На следующий день, странная посетительница настойчиво просила вынести кровать с ее любимым на улицу в небольшой сквер перед больницей. Строгие доктора, сначала удивились, такой странности, но настойчивым просьбам женщины – уступили. К полудню Ирина неотлучно находилась у кровати Александра, сиротливо стоящей на небольшой лужайке в сквере.
Возвращение
Все средства Противовоздушной обороны, установленные вокруг Санкт – Питербурга, подняли по тревоге и перевели в полную боевую готовность. К городу приближался неопознанный летающий объект. Объект, не отвечал ни на какие сигналы, не уклонялся от преследовавших его самолетов, но упорно продвигался к городу.
– Чертовщина какая-то – это обыкновенное бревно, только большого диаметра – доложил растерянно один из летчиков, преследовавших объект. Естественно ему никто не поверил. Но когда и еще несколько летчиков доложили то же самое, в Москву ушел соответствующий доклад.
– Пить надо меньше, бревна у них летают – недовольно буркнул дежурный офицер, принявший донесение, и не знающий, как ему преподносить этот бред вышестоящему начальству.
Меж тем бревно упрямо пересекло черту города, немного покружило, пугая и удивляя наблюдательных горожан, а затем зависло над одной из больниц города. Тысячи горожан с удивлением увидели, как бревно трансформировалось в широкую платформу и оттуда, из платформы ударил яркий световой луч.
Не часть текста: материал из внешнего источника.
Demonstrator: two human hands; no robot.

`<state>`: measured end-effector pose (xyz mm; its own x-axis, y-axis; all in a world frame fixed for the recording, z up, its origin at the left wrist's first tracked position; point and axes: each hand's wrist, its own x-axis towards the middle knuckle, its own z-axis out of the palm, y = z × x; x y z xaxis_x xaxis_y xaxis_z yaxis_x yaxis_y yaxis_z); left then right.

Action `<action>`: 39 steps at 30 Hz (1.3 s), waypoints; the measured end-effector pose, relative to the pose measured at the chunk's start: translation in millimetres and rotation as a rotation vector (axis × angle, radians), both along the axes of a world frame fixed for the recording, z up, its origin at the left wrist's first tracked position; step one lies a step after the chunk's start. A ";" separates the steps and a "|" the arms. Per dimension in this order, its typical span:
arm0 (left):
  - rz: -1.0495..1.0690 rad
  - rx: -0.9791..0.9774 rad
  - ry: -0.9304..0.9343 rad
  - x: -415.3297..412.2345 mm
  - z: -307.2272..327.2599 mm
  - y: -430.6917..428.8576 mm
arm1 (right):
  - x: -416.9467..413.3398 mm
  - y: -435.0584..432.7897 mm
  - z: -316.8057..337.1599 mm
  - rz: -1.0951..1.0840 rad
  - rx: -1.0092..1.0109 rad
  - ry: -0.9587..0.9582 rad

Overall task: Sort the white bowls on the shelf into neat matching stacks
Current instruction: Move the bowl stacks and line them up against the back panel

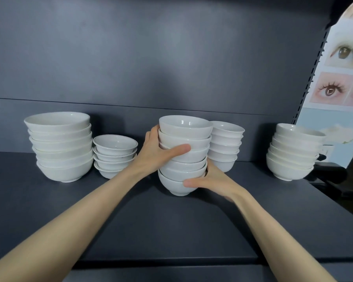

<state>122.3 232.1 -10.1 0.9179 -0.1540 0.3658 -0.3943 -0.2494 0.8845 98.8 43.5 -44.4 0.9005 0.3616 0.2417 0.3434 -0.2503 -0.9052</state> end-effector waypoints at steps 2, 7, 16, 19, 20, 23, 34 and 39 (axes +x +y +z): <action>-0.036 -0.041 0.024 0.2 -1.4 -0.4 | 0.2 0.1 -0.8 0.026 0.019 0.002; -0.148 -0.156 0.065 5.1 -5.7 -1.7 | 1.3 1.5 -3.2 0.076 0.060 -0.002; -0.239 -0.249 0.096 14.9 -16.4 -2.3 | 2.9 5.4 -5.7 0.062 0.093 -0.059; -0.245 -0.259 0.091 15.8 -17.3 -3.0 | 3.8 5.5 -6.9 0.060 0.097 -0.049; -0.248 -0.261 0.091 15.9 -17.8 -3.1 | 4.1 5.5 -7.4 0.059 0.099 -0.045; -0.258 -0.267 0.090 15.4 -20.0 -2.9 | 4.3 6.6 -8.3 0.049 0.105 -0.039; -0.237 -0.291 0.084 11.4 -21.8 -4.5 | -3.9 8.0 -4.3 0.035 0.129 -0.023; -0.220 -0.318 0.098 4.6 -19.9 -3.0 | -8.7 10.2 1.5 0.039 0.108 -0.017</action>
По лучу на платформу медленно и величественно всплыла больничная койка вместе с больным, а затем, какая-то молодая стройная женщина. Срочно примчавшиеся на место небывалого происшествия журналисты и телевизионщики, только и увидели плавно удаляющуюся платформу. Вскоре платформа исчезла из вида. Журналистам и горожанам, только и осталось – гадать, что же – это такое было. Страсти вновь накалились, когда одна из городских газет напечатала интервью с неким доктором Свивковым, о том, что его больницу посетила инопланетянка необычайной красоты, а затем она же похитила больного и скрылась сама на инопланетном корабле, на глазах у работников больницы.
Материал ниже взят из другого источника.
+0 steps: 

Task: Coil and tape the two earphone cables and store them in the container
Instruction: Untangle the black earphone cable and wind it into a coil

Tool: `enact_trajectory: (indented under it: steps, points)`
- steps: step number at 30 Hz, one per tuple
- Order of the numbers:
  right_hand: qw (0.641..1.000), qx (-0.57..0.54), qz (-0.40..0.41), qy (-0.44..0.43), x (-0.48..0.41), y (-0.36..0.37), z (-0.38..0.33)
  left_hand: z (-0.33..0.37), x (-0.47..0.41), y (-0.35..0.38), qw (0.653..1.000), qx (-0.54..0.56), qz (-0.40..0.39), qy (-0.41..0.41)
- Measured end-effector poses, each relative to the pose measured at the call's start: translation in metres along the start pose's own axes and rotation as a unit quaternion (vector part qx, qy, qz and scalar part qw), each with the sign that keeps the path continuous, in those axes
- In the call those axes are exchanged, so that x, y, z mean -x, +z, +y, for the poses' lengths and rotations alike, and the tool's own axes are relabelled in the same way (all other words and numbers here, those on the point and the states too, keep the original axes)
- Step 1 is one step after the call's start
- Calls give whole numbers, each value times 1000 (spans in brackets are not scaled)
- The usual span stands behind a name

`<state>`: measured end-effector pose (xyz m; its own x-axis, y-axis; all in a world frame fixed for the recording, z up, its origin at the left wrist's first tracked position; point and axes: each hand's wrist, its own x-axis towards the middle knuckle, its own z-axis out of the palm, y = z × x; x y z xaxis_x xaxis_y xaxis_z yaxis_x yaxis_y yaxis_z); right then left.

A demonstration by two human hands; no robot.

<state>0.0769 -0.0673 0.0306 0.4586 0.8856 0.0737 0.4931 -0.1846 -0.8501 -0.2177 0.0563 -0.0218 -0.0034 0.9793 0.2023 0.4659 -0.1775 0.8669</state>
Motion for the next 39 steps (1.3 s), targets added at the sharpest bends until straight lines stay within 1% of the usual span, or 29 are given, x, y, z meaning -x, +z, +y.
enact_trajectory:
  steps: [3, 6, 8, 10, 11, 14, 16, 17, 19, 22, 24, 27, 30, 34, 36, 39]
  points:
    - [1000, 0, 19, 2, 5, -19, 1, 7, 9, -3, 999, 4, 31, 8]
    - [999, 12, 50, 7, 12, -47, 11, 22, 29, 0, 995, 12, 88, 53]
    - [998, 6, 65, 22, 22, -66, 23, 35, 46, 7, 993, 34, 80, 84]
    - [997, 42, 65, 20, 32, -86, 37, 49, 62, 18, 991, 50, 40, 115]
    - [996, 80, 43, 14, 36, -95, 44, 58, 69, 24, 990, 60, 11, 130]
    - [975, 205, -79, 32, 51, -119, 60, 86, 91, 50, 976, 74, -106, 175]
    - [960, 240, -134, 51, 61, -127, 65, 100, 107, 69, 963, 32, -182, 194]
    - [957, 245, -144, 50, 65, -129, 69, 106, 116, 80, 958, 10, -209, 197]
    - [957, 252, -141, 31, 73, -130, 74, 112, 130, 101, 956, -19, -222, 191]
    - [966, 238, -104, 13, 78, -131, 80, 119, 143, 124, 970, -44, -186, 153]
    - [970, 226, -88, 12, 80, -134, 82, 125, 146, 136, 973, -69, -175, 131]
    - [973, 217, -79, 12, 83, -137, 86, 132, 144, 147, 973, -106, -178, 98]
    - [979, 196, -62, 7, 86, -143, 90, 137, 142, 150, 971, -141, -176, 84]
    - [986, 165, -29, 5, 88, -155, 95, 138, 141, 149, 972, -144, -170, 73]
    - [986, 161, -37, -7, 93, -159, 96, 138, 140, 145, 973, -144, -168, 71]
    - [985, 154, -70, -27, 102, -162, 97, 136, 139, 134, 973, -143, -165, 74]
Предприниматель Тудайкин сбился с ног, решая навалившиеся на него проблемы. Сначала он быстро и дешево продал злополучный автомобиль дочери, затем нашел приличного адвоката, отвалил ему огромную сумму, прежде чем убедить, что вышло недоразумение во время ДТП с участием Милен. Все только потому, что автомобиль непредсказуемо поехал почему-то вперед, вместо того, что бы двигаться задним ходом. И, наконец, он приступил к главному-розыску исчезнувшего вдруг доцента. Он носился по больнице, совал, чуть ли не всем сотрудникам пачки купюр, только бы узнать, что же произошло на самом деле, куда девался больной.